OGH: § 16 WEG 2002 – zur Nutzungsänderung auf eine „Flüchtlingsunterkunft“
Die Frage der Verkehrsüblichkeit einer Nutzungsänderung iSe Vorher-Nachher-Vergleichs spielt bei einer unspezifischen Geschäftsraumwidmung eine nur untergeordnete Rolle, bei der Beurteilung der Reichweite besonders spezifischer Widmungen eine wichtigere, nie aber eine allein entscheidende Rolle
§ 16 WEG 2002, § 914 ABGB
GZ 5 Ob 105/16a, 25.08.2016
OGH: Gem § 16 Abs 2 WEG ist ein Wohnungseigentümer zu Änderungen (einschließlich Widmungsänderungen) an seinem Wohnungseigentumsobjekt auf seine Kosten berechtigt. Bei der Frage der Zulässigkeit einer Widmungsänderung ist zunächst auf die dem Wohnungseigentumsvertrag zugrunde liegende Widmung abzustellen. Die Änderung eines im Geschäftslokal betriebenen Unternehmensgegenstands und seiner Betriebsform kann eine Widmungsänderung sein. Zur Prüfung, ob eine Widmungsänderung vorliegt, ist die Widmung des betreffenden Objekts der tatsächlichen Verwendung gegenüberzustellen. Das erfordert einen Rückgriff auf die vertragliche Einigung der Mit- und Wohnungseigentümer idR im Wohnungseigentumsvertrag.
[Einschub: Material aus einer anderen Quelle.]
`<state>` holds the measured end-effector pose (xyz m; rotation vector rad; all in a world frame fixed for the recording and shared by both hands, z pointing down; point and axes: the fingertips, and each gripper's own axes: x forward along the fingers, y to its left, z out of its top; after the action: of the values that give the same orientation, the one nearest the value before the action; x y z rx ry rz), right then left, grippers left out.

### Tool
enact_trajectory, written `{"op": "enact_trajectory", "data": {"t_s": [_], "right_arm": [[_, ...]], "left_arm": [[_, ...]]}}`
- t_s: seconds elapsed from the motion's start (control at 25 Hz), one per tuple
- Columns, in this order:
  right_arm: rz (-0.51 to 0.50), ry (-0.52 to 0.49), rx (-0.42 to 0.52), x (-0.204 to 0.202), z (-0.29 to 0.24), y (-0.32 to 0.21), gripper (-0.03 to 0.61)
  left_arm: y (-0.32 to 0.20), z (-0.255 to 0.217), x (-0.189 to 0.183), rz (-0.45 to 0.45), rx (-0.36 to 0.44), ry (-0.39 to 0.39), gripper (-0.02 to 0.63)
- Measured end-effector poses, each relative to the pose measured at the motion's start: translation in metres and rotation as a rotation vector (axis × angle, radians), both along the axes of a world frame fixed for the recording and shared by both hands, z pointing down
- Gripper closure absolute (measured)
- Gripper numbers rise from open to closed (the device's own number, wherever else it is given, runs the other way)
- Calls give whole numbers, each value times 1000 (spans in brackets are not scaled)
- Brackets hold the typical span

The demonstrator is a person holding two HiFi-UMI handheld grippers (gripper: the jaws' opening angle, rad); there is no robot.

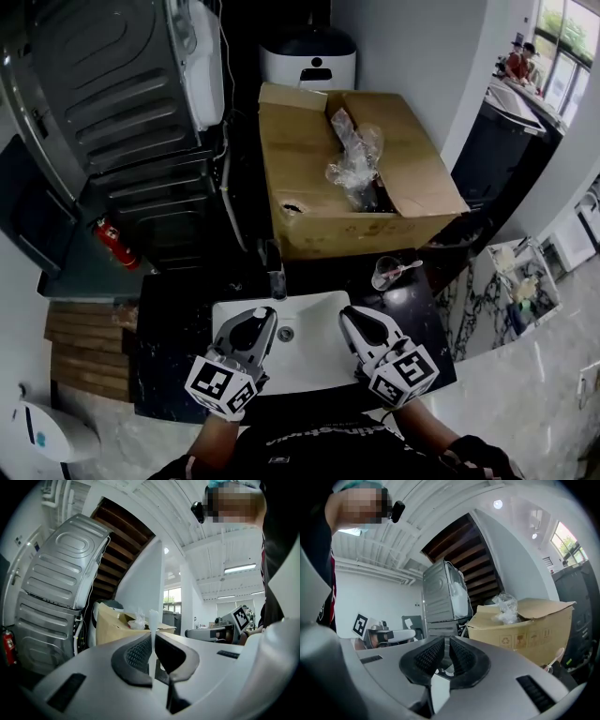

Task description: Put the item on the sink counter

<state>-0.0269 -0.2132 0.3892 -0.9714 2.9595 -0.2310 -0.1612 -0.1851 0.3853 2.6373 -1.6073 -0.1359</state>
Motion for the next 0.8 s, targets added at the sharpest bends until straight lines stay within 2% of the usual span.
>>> {"op": "enact_trajectory", "data": {"t_s": [0.56,0.8], "right_arm": [[-22,24,-1,-8,6,5,541],[2,39,-25,1,12,2,541]], "left_arm": [[1,-3,-3,-7,3,-6,583],[-12,-6,10,34,17,-7,583]]}}
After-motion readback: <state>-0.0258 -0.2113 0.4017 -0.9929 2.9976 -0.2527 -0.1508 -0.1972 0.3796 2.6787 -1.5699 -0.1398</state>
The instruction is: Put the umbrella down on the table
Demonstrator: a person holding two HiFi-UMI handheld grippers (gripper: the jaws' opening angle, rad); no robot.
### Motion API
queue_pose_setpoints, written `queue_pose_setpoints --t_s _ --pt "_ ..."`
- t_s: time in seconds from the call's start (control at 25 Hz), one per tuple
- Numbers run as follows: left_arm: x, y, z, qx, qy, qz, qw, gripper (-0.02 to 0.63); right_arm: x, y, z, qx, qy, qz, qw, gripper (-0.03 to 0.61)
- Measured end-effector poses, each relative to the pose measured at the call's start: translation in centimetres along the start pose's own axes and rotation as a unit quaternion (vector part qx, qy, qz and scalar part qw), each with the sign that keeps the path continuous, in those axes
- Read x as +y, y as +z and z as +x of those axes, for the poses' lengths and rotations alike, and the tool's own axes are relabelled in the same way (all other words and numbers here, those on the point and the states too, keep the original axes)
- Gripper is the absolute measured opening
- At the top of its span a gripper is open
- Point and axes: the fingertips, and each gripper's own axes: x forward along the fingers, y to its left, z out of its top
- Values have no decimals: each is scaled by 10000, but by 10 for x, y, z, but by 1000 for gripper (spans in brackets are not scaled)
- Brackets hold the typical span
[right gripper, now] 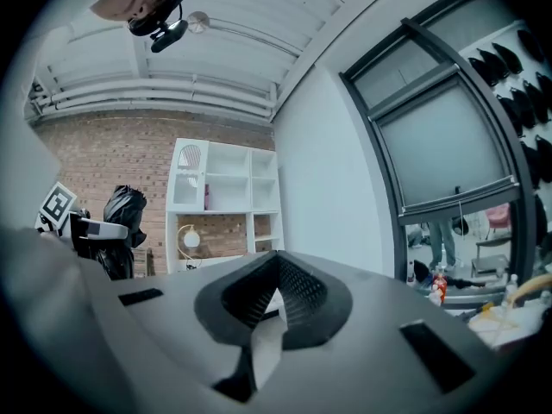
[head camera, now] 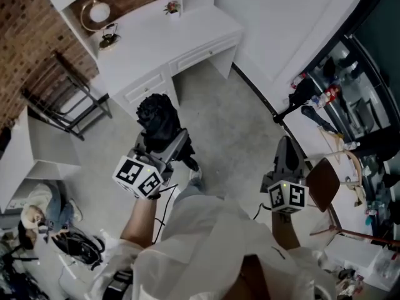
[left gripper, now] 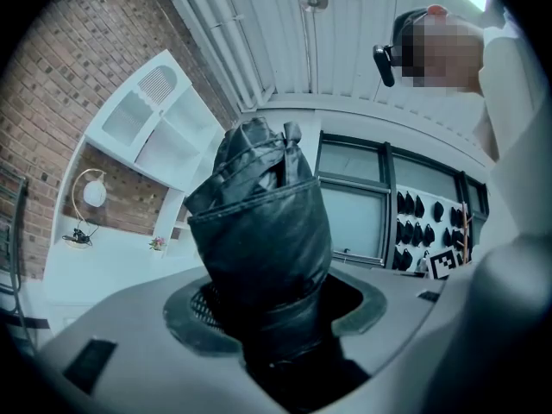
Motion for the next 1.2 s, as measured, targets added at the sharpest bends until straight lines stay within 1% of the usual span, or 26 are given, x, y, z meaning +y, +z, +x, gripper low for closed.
queue_pose_setpoints --t_s 0.16,0.28,0.44,0.6,0.8,1.0,1.12,1.2 --pt "40 9 32 19 -74 -45 10000 273 10 5 46 -12 -73 8 10000 18" --pt "64 13 51 64 -157 -68 9998 274 18 4 74 53 -103 -97 9999 18" --pt "93 15 70 131 -251 -154 9995 275 28 -1 103 160 -190 -111 9996 18" --pt "117 16 83 140 -343 -197 9991 274 39 -4 124 162 -242 -136 9995 18" --pt "135 20 92 111 -386 -283 9988 274 46 0 143 198 -301 -186 9992 18" --pt "147 20 103 131 -391 -336 9986 273 49 8 159 122 -276 -204 9993 18" --pt "153 18 114 120 -392 -336 9986 274 45 4 172 109 -269 -214 9994 18" --pt "156 16 125 155 -359 -333 9987 274 39 1 183 78 -262 -127 9995 18"
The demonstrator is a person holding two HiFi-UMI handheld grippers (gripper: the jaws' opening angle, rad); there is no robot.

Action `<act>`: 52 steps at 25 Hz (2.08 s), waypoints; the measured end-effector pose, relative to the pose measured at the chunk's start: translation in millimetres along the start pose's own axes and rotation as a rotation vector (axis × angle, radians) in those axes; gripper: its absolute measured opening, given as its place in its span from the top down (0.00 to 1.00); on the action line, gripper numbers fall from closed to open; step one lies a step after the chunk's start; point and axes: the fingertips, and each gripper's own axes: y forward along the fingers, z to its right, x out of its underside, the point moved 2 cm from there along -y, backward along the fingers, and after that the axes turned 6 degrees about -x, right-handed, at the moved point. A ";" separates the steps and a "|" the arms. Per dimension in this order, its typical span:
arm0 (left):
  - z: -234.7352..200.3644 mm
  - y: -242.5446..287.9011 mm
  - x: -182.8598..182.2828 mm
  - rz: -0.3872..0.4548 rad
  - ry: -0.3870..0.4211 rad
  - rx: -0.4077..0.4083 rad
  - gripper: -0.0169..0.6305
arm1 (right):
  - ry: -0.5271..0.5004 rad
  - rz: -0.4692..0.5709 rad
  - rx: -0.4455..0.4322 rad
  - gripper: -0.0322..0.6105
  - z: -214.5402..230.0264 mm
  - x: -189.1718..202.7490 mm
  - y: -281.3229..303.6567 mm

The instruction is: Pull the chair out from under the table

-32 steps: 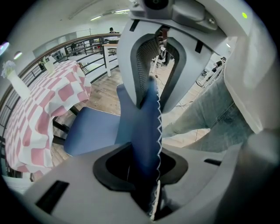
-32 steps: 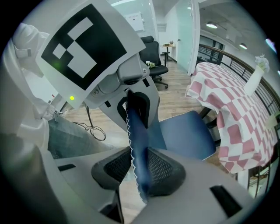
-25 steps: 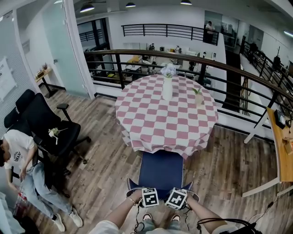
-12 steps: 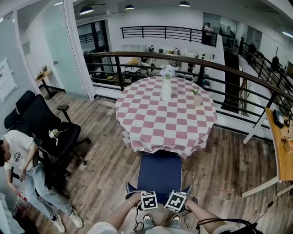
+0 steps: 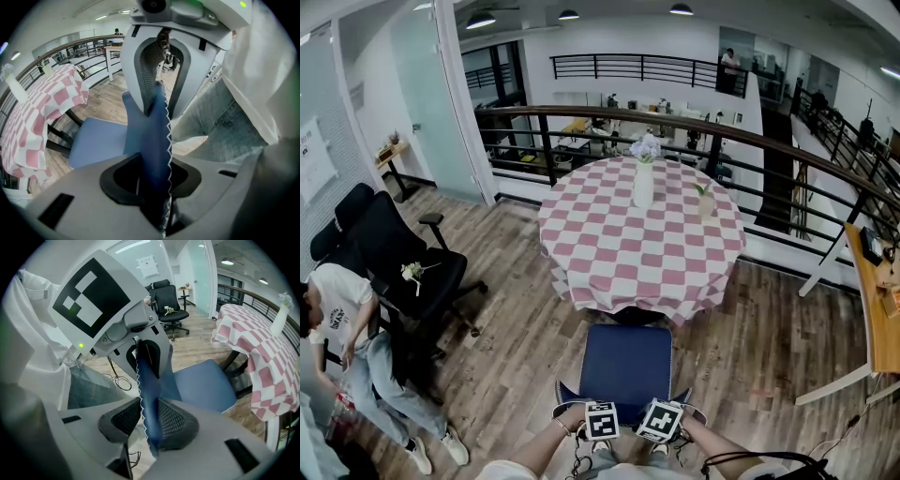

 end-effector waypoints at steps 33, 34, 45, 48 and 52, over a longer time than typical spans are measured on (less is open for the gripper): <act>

Ansatzpunkt muss also zunächst sein, welche Widmung auf der Grundlage der darüber bestandenen vertraglichen Einigung der Mit- und Wohnungseigentümer für das betreffende Objekt besteht.
Bei der Ermittlung der konkreten privatrechtlichen Einigung der Mit- und Wohnungseigentümer über die Widmung eines bestimmten Objekts ist idR eine weitgehend objektive Betrachtung angezeigt. Das ändert aber nichts daran, dass deren Inhalt durch Auslegung nach den Bestimmungen der §§ 914 f ABGB zu ermitteln ist. Besteht keine spezifische Geschäftsraumwidmung, war also kein bestimmter Geschäftsbetrieb im Wohnungseigentumsobjekt Grundlage des Wohnungseigentumsvertrags, dann haben sich die Mit- und Wohnungseigentümer schon bei der Begründung des Wohnungseigentums grundsätzlich mit jeder verkehrsüblichen Art der Verwendung des Geschäftslokals einverstanden erklärt. Die Frage der Verkehrsüblichkeit einer Nutzungsänderung iS eines Vorher-Nachher-Vergleichs spielt bei einer unspezifischen Geschäftsraumwidmung daher nur eine untergeordnete Rolle, bei der Beurteilung der Reichweite besonders spezifischer Widmungen eine wichtigere, nie aber eine allein entscheidende Rolle.
Im hier zugrunde liegenden Wohnungseigentumsvertrag ist das Wohnungseigentumsobjekt unspezifisch als „Geschäft“ gewidmet. Aus der Nutzwertfeststellung ergibt sich eine gemischte Widmung des gesamten Gebäudes zur Nutzung als Hotel- bzw Gasthausbetrieb, als Wohnraum und als Beherbergungsbetrieb. Geht man von der vertraglichen Widmung des Objekts als „Geschäft” aus, so hält sich die Verwendung zur regelmäßig unternehmerisch praktizierten Unterbringung von Flüchtlingen im Rahmen der unspezifischen Geschäftsraumwidmung.